--- Required action ---
Find all the lines in the material below with the word "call", and copy them.

****************************************

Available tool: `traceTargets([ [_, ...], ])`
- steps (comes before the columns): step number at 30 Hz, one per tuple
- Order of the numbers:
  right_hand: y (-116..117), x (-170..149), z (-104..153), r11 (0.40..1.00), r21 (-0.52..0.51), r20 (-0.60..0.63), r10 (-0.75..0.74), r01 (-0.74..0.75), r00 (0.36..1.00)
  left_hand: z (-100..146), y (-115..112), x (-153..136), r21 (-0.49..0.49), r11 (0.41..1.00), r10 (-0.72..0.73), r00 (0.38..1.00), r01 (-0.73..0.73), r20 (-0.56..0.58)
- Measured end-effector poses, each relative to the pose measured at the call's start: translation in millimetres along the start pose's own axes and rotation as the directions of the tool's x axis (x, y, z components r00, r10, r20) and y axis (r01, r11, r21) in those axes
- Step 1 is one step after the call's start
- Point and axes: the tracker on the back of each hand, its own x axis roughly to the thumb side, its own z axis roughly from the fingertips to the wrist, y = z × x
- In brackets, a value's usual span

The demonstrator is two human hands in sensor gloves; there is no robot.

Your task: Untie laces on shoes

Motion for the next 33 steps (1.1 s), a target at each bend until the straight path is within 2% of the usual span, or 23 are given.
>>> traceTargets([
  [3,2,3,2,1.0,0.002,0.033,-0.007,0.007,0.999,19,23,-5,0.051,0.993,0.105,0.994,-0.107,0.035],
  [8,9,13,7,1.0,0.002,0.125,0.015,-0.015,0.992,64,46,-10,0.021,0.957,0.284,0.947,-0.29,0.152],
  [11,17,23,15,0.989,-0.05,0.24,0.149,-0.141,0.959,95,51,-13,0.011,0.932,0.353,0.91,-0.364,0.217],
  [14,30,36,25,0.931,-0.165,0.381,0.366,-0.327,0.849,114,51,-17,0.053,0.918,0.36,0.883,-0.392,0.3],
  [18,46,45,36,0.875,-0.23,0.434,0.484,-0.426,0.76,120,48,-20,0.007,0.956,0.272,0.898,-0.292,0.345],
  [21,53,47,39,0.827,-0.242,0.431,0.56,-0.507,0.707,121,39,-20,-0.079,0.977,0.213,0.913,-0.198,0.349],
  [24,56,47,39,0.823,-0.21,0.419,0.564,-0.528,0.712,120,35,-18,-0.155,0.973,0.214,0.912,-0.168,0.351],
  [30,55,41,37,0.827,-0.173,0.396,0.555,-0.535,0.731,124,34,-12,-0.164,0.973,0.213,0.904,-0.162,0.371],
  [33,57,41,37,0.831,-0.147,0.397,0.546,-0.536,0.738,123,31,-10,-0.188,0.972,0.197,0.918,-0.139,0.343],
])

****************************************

--- Solution below ---
- Measured end-effector poses, each relative to the pose measured at the call's start: translation in millimetres along the start pose's own axes and rotation as the directions of the tool's x axis (x, y, z components r00, r10, r20) and y axis (r01, r11, r21) in those axes
- Step 1 is one step after the call's start

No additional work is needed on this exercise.